● **WHAT TO PRODUCE**
Among the entries below, the lines from the one with "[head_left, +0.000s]" up to and including the one with "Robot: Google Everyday" are to be restated exactly, without pictures.

____ DATASET RECORDS

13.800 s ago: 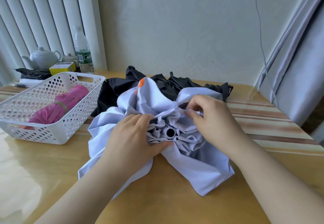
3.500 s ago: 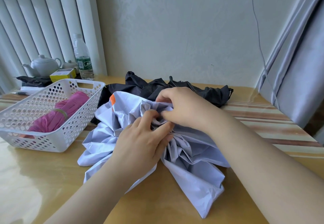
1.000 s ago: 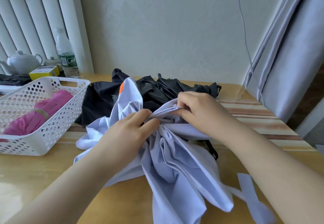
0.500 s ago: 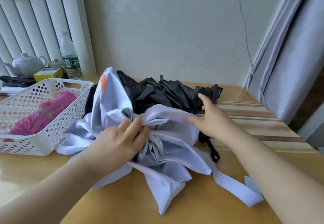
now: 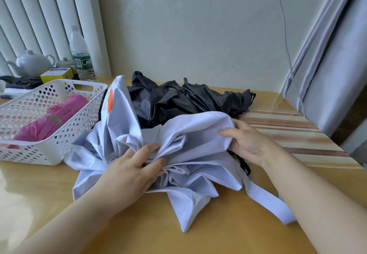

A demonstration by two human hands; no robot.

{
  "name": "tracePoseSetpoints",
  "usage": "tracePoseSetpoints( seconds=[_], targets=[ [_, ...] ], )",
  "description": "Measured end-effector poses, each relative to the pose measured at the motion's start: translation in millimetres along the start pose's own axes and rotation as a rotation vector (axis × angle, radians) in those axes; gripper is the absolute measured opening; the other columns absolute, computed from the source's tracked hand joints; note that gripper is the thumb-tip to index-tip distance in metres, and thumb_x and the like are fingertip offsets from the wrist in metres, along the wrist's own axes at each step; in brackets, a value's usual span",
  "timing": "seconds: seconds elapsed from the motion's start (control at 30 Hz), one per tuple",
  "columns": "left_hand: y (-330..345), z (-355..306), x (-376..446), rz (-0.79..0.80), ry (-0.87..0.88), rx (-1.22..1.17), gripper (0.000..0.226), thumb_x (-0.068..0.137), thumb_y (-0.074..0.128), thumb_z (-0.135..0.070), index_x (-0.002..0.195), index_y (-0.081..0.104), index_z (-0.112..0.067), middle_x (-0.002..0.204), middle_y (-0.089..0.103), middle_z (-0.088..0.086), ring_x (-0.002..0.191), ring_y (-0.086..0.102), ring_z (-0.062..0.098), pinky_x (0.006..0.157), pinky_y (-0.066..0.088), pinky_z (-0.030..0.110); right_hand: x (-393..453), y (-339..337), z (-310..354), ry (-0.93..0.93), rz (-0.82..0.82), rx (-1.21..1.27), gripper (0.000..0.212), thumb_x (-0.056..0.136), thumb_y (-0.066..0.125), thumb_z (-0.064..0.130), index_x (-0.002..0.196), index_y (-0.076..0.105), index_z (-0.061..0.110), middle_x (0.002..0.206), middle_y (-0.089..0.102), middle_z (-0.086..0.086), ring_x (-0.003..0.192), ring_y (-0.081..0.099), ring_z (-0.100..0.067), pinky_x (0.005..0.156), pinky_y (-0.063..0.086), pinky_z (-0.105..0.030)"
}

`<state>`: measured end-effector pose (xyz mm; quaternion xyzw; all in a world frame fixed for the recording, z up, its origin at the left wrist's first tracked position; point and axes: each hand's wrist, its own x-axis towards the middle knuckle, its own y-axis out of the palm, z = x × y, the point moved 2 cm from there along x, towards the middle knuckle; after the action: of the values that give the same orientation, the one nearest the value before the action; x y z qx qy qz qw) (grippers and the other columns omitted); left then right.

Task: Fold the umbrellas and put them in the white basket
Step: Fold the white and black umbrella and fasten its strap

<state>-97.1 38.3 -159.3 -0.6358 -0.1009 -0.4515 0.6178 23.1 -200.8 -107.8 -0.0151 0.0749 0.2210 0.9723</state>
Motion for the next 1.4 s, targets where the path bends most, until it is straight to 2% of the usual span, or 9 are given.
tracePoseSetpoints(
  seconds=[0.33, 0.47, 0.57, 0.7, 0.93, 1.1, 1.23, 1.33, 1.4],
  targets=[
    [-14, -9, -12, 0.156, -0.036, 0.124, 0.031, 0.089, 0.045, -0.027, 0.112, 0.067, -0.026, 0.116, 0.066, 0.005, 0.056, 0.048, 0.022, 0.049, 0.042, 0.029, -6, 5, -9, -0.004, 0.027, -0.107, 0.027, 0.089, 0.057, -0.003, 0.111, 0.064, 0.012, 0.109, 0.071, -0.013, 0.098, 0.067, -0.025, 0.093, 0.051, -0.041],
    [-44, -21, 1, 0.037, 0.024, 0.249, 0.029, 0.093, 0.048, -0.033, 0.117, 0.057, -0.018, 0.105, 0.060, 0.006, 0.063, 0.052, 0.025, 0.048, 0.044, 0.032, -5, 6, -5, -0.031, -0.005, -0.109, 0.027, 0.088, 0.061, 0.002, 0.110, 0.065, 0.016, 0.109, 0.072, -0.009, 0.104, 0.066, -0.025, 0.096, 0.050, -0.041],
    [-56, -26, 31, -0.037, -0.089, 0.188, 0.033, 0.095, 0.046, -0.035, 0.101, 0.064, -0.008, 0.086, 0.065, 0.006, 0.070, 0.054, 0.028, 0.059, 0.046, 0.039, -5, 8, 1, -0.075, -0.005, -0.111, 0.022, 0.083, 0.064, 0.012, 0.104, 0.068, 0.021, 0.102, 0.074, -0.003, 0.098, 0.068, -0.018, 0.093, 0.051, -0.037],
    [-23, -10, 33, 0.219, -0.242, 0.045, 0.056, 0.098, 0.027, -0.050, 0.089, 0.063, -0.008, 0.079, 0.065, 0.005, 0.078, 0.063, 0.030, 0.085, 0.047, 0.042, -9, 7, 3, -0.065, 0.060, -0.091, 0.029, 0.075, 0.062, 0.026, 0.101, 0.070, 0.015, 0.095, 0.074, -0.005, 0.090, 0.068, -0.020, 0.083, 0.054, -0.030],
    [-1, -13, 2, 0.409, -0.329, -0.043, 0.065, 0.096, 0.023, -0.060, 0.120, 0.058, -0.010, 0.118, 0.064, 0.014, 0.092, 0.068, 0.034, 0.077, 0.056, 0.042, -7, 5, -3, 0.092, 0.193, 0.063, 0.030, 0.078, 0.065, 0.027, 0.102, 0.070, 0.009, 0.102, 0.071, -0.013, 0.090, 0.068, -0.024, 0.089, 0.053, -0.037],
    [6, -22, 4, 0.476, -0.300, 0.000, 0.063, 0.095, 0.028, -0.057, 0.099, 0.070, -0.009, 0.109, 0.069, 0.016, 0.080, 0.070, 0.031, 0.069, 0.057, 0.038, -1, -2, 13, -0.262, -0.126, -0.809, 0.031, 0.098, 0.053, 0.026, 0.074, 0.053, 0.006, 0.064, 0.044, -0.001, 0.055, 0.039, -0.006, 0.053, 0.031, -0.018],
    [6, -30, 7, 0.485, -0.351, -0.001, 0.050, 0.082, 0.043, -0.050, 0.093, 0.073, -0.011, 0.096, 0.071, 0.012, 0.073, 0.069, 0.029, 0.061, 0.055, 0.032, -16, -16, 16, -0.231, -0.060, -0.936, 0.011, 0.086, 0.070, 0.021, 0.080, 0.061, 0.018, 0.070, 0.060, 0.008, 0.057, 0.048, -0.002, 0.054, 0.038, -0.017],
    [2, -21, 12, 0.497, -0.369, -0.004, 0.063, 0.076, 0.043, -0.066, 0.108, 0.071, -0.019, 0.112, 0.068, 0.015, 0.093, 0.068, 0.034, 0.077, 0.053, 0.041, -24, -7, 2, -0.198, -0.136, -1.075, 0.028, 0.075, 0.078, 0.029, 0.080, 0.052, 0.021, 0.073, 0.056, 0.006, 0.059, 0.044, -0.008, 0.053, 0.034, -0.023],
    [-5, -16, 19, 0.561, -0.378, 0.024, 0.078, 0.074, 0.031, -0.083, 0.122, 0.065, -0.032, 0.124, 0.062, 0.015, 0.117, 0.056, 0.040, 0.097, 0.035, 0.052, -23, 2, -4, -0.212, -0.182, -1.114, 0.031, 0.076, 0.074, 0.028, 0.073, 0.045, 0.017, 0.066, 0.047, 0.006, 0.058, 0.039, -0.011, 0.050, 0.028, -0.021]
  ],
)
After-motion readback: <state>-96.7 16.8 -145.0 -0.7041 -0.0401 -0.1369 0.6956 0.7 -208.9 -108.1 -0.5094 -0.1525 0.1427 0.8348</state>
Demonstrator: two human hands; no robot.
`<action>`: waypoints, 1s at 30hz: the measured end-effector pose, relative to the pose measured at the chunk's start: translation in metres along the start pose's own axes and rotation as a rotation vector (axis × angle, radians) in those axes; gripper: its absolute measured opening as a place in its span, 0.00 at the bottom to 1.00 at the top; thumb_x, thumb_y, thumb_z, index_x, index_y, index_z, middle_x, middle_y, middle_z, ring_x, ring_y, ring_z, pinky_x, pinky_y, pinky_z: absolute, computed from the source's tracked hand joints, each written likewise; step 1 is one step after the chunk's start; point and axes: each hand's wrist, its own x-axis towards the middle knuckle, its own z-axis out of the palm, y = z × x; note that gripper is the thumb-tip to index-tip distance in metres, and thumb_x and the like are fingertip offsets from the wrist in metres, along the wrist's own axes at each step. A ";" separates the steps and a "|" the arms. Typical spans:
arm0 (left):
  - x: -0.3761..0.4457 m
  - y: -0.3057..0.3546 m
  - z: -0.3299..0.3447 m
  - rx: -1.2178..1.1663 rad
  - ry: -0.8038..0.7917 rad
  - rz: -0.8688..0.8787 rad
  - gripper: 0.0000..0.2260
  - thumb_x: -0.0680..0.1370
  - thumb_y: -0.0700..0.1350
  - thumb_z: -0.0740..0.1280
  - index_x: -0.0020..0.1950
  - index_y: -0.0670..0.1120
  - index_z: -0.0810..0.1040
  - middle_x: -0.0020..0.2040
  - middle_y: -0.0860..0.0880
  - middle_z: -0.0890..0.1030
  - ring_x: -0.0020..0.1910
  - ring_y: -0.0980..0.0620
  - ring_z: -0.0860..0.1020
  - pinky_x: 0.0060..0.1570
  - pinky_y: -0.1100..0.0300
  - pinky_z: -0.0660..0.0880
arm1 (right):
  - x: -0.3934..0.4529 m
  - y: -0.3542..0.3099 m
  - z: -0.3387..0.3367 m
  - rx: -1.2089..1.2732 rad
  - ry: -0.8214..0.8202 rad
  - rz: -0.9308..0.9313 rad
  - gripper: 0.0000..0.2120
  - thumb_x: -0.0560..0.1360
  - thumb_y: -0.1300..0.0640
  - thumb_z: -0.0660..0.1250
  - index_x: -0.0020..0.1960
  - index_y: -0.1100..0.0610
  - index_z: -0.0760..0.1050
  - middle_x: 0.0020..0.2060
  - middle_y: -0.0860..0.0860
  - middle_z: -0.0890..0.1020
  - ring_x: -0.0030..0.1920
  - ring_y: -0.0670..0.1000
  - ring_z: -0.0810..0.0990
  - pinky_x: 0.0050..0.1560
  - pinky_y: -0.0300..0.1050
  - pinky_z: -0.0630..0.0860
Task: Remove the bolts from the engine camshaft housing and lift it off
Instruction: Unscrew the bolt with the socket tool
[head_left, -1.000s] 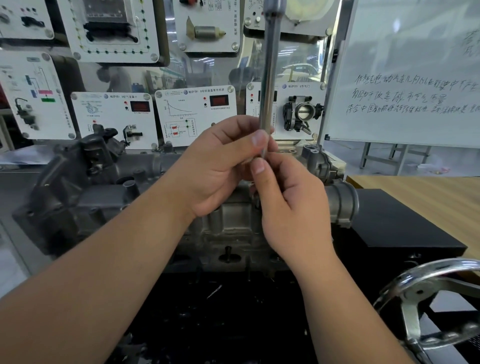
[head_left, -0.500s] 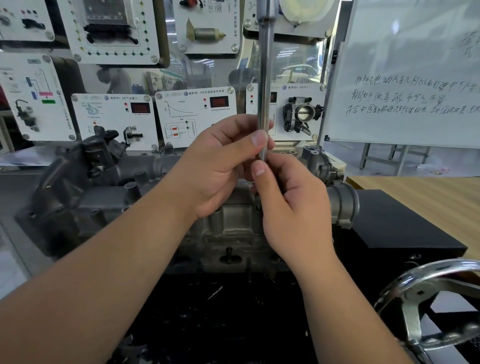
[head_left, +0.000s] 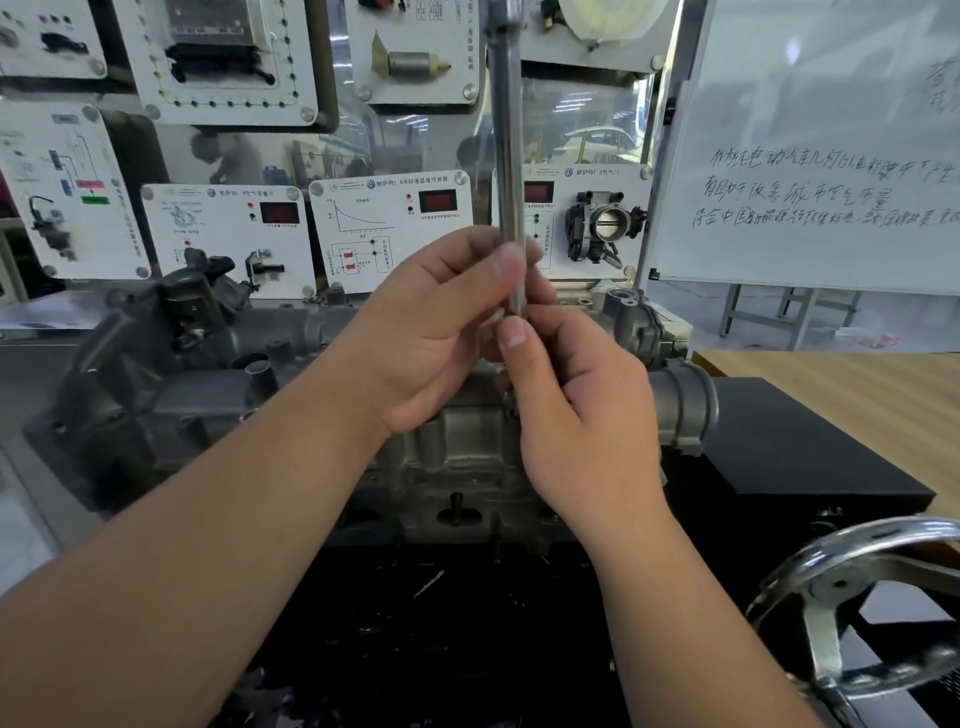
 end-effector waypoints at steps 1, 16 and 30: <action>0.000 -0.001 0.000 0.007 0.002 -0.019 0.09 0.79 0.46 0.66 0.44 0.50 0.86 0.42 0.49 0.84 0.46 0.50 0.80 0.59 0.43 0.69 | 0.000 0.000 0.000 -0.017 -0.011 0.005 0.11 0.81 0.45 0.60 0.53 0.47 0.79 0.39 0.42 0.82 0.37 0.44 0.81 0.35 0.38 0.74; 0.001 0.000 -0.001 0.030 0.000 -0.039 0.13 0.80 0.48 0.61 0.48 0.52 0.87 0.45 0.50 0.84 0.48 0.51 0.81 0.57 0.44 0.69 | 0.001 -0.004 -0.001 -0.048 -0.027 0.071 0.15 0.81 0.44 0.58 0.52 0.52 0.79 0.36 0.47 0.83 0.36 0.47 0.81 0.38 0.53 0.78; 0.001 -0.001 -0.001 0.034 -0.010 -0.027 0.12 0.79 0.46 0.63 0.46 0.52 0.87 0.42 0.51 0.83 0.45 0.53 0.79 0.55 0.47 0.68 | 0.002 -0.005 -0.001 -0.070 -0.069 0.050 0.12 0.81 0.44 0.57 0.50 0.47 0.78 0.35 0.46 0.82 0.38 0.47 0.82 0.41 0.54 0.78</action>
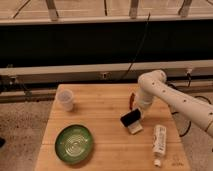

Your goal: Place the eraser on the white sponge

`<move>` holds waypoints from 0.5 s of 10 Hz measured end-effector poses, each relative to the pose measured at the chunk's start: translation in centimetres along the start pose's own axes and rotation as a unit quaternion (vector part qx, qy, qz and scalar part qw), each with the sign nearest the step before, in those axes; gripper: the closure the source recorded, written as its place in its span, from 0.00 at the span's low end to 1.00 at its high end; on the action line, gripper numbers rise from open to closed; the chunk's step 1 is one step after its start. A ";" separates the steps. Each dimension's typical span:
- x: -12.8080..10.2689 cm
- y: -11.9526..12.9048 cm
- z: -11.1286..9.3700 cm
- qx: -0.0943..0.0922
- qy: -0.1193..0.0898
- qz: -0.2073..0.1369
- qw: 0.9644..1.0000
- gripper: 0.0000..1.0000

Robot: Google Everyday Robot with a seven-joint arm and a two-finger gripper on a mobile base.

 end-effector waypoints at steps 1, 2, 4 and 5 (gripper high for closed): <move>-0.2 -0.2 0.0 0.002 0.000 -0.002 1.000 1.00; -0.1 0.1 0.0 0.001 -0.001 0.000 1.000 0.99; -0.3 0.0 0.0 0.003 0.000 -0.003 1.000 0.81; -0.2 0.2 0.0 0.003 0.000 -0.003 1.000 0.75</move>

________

● **ANSWER TO THE PROBLEM**
[head_left, +0.000s] 
 end-effector waypoints at steps 1, 16 and 30: <action>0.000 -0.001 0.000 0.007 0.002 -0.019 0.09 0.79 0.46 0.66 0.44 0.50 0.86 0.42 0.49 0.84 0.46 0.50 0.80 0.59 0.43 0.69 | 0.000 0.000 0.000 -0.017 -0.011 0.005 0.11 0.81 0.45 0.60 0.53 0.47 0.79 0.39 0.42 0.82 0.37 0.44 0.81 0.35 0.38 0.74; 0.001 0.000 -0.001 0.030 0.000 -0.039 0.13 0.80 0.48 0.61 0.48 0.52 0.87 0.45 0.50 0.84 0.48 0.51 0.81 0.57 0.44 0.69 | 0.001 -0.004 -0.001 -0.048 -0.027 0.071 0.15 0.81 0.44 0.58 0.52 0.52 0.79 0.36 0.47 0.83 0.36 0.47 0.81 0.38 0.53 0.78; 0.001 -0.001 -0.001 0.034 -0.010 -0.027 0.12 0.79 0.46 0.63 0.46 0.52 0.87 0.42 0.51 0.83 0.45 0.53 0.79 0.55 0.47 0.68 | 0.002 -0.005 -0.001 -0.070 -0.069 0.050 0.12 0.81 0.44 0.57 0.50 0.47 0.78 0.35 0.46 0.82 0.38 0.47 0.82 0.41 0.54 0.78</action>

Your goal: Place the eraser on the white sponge

`<move>` holds waypoints from 0.5 s of 10 Hz measured end-effector poses, each relative to the pose measured at the chunk's start: translation in centimetres along the start pose's own axes and rotation as a unit quaternion (vector part qx, qy, qz and scalar part qw), each with the sign nearest the step before, in those axes; gripper: the closure the source recorded, written as its place in its span, from 0.00 at the span's low end to 1.00 at its high end; on the action line, gripper numbers rise from open to closed; the chunk's step 1 is one step after its start. A ";" separates the steps. Each dimension's typical span:
- x: -12.8080..10.2689 cm
- y: -11.9526..12.9048 cm
- z: -11.1286..9.3700 cm
- qx: -0.0943..0.0922
- qy: -0.1193..0.0898
- qz: -0.2073..0.1369
- qw: 0.9644..1.0000
- gripper: 0.0000..1.0000

Robot: Google Everyday Robot with a seven-joint arm and a two-finger gripper on a mobile base.

With this, the exercise is finished.